(Data extract)

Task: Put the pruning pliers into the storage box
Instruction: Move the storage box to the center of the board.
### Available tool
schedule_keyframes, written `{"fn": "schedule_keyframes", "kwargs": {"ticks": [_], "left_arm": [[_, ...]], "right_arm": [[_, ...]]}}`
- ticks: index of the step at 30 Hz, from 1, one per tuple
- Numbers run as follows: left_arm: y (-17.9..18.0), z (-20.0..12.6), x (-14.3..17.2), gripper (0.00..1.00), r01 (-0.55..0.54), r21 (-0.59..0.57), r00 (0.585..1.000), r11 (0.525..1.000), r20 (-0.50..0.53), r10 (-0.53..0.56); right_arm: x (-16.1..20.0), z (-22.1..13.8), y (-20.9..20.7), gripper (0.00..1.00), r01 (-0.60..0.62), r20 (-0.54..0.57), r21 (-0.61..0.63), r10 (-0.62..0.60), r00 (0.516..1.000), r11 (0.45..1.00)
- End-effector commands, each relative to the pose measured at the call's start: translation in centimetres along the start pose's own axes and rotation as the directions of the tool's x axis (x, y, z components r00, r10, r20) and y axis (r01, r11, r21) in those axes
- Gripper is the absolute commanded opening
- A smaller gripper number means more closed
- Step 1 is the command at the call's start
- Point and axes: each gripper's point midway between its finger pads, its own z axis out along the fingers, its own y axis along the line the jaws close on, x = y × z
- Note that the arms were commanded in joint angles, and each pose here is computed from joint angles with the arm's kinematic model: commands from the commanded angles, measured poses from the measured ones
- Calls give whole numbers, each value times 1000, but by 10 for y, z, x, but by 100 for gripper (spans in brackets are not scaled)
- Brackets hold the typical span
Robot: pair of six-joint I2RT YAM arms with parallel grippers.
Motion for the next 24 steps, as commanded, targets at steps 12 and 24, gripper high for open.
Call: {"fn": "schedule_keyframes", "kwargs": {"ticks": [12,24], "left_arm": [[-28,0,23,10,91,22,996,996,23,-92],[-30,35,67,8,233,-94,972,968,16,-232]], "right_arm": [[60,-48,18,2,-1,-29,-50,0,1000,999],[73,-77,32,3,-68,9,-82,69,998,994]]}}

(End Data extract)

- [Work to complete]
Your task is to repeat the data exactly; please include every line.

- [Solution below]
Task: Put the pruning pliers into the storage box
Instruction: Move the storage box to the center of the board.
### Available tool
schedule_keyframes, written `{"fn": "schedule_keyframes", "kwargs": {"ticks": [_], "left_arm": [[_, ...]], "right_arm": [[_, ...]]}}`
- ticks: index of the step at 30 Hz, from 1, one per tuple
- Numbers run as follows: left_arm: y (-17.9..18.0), z (-20.0..12.6), x (-14.3..17.2), gripper (0.00..1.00), r01 (-0.55..0.54), r21 (-0.59..0.57), r00 (0.585..1.000), r11 (0.525..1.000), r20 (-0.50..0.53), r10 (-0.53..0.56); right_arm: x (-16.1..20.0), z (-22.1..13.8), y (-20.9..20.7), gripper (0.00..1.00), r01 (-0.60..0.62), r20 (-0.54..0.57), r21 (-0.61..0.63), r10 (-0.62..0.60), r00 (0.516..1.000), r11 (0.45..1.00)
- End-effector commands, each relative to the pose measured at the call's start: translation in centimetres along the start pose's own axes and rotation as the directions of the tool's x axis (x, y, z components r00, r10, r20) and y axis (r01, r11, r21) in those axes
- Gripper is the absolute commanded opening
- A smaller gripper number means more closed
- Step 1 is the command at the call's start
- Point and axes: each gripper's point midway between its finger pads, its own z axis out along the fingers, its own y axis along the line the jaws close on, x = y × z
- Note that the arms were commanded in joint angles, and each pose here is computed from joint angles with the arm's kinematic model: commands from the commanded angles, measured poses from the measured ones
- Calls give whole numbers, each value times 1000, but by 10 for y, z, x, but by 100 for gripper (spans in brackets are not scaled)
- Brackets hold the typical span
Robot: pair of six-joint I2RT YAM arms with parallel grippers.
Motion for the next 24 steps, as commanded, targets at steps 12 and 24, gripper high for open.
Call: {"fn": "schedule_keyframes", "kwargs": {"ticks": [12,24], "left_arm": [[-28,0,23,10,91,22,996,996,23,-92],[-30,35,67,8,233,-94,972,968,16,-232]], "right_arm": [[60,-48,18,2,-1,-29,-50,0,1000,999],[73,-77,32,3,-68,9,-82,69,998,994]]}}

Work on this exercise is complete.